* _Work order_: Scan the entries line by line and return those with "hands".

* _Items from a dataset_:

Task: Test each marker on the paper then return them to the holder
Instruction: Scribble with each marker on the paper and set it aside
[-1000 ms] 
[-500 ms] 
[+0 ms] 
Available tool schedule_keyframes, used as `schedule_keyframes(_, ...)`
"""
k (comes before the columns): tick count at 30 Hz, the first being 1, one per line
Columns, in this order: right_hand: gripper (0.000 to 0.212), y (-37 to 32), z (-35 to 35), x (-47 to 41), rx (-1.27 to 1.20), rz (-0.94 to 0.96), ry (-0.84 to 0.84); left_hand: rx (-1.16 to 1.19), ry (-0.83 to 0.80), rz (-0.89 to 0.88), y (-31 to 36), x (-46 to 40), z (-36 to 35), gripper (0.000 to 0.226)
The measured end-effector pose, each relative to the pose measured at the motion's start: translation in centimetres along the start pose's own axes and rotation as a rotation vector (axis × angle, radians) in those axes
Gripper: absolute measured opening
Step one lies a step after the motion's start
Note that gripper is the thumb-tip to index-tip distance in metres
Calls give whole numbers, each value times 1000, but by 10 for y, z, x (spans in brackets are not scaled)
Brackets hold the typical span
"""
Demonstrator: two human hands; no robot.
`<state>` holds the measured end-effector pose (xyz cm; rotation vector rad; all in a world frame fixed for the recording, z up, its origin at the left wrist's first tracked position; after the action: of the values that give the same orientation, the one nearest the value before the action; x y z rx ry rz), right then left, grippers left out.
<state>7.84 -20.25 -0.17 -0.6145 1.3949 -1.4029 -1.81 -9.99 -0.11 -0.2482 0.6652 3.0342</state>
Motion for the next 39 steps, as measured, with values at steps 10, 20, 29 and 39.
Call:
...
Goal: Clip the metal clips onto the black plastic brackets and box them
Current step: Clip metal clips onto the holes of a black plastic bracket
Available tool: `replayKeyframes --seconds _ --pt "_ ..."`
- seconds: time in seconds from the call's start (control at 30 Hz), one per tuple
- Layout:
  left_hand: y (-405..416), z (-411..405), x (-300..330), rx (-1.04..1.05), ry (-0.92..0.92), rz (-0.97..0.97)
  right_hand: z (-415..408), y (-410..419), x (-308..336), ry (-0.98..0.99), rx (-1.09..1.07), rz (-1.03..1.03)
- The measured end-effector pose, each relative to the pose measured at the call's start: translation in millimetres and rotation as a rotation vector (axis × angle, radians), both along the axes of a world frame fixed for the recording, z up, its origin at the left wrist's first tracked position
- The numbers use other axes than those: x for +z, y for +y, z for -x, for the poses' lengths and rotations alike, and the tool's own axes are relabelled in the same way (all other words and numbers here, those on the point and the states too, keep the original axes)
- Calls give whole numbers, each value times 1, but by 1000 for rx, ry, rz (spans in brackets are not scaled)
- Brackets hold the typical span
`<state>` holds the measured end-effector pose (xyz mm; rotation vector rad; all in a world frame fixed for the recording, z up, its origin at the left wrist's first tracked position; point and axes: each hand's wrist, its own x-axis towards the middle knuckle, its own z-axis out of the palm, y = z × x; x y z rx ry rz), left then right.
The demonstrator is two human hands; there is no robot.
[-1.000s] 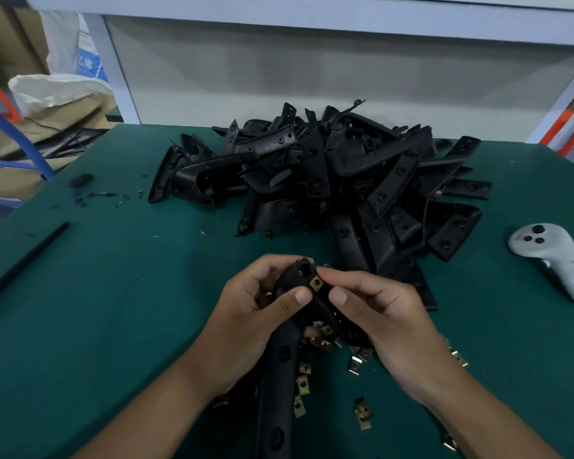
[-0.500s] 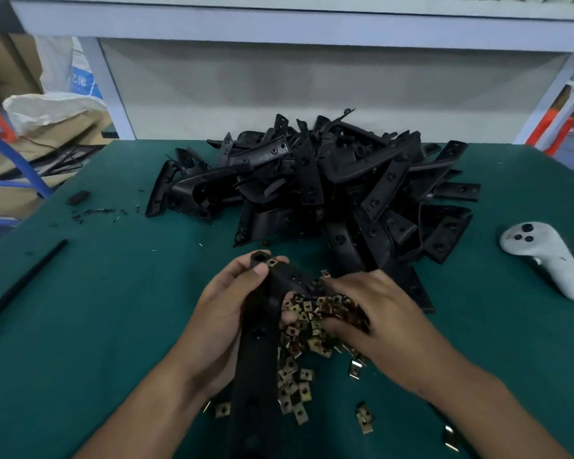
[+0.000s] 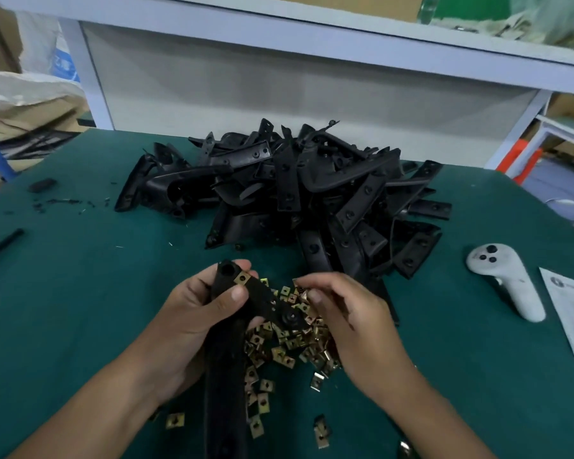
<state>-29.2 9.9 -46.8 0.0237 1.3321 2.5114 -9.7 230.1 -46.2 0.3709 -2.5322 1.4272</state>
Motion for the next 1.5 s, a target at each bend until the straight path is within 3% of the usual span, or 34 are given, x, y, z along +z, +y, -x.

* _Reply_:
Demonstrator: two human hands; no robot.
The demonstrator is two human hands; there is no robot.

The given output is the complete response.